INFORMATION:
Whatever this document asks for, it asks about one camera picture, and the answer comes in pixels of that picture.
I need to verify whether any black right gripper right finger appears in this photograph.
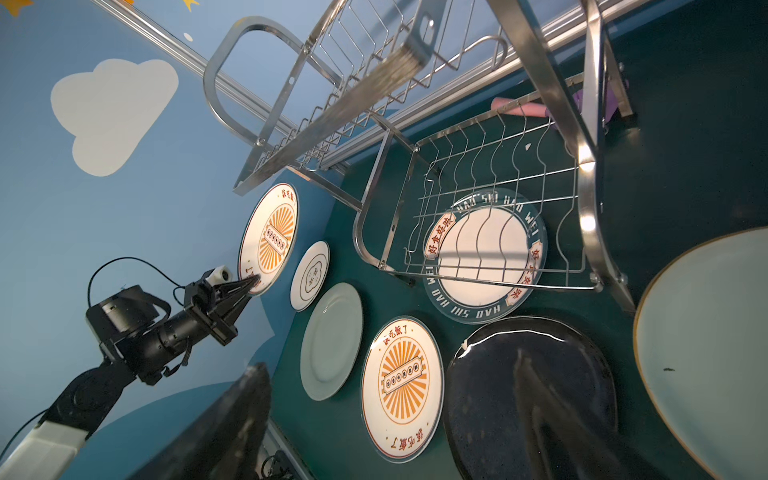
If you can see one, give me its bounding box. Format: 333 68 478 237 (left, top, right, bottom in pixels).
514 353 667 480

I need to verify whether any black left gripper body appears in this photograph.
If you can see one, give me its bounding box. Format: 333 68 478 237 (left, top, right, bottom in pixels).
184 279 237 345

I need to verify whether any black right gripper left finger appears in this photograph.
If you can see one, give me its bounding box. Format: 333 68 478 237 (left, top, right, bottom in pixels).
131 362 272 479

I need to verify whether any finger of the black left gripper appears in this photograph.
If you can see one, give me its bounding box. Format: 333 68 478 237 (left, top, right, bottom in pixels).
224 287 251 330
217 275 261 300

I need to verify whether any orange sunburst plate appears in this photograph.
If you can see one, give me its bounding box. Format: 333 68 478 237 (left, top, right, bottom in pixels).
361 316 444 464
237 183 299 296

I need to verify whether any white cloud motif plate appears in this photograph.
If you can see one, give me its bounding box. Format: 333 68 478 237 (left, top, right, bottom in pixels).
290 241 330 312

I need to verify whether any plain pale green plate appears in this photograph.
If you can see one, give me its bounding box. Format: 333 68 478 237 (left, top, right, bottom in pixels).
300 282 363 401

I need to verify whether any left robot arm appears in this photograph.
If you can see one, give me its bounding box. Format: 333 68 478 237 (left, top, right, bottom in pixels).
1 267 261 479

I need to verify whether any stainless steel dish rack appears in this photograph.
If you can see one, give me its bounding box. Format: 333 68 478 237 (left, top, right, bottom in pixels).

TASK INSTRUCTIONS:
Identify the lines above that contain the word "this", then copy them.

EXERCISE SOLUTION:
Whatever this document asks for, it asks about one camera picture, and the answer comes in pixels of that picture.
I need to verify whether any black right gripper right finger appears in this photograph.
I need to verify whether any black left gripper body appears in this photograph.
I need to verify whether any black right gripper left finger appears in this photograph.
I need to verify whether any finger of the black left gripper appears in this photograph.
I need to verify whether any orange sunburst plate appears in this photograph.
I need to verify whether any white cloud motif plate appears in this photograph.
I need to verify whether any plain pale green plate appears in this photograph.
I need to verify whether any left robot arm appears in this photograph.
I need to verify whether any stainless steel dish rack appears in this photograph.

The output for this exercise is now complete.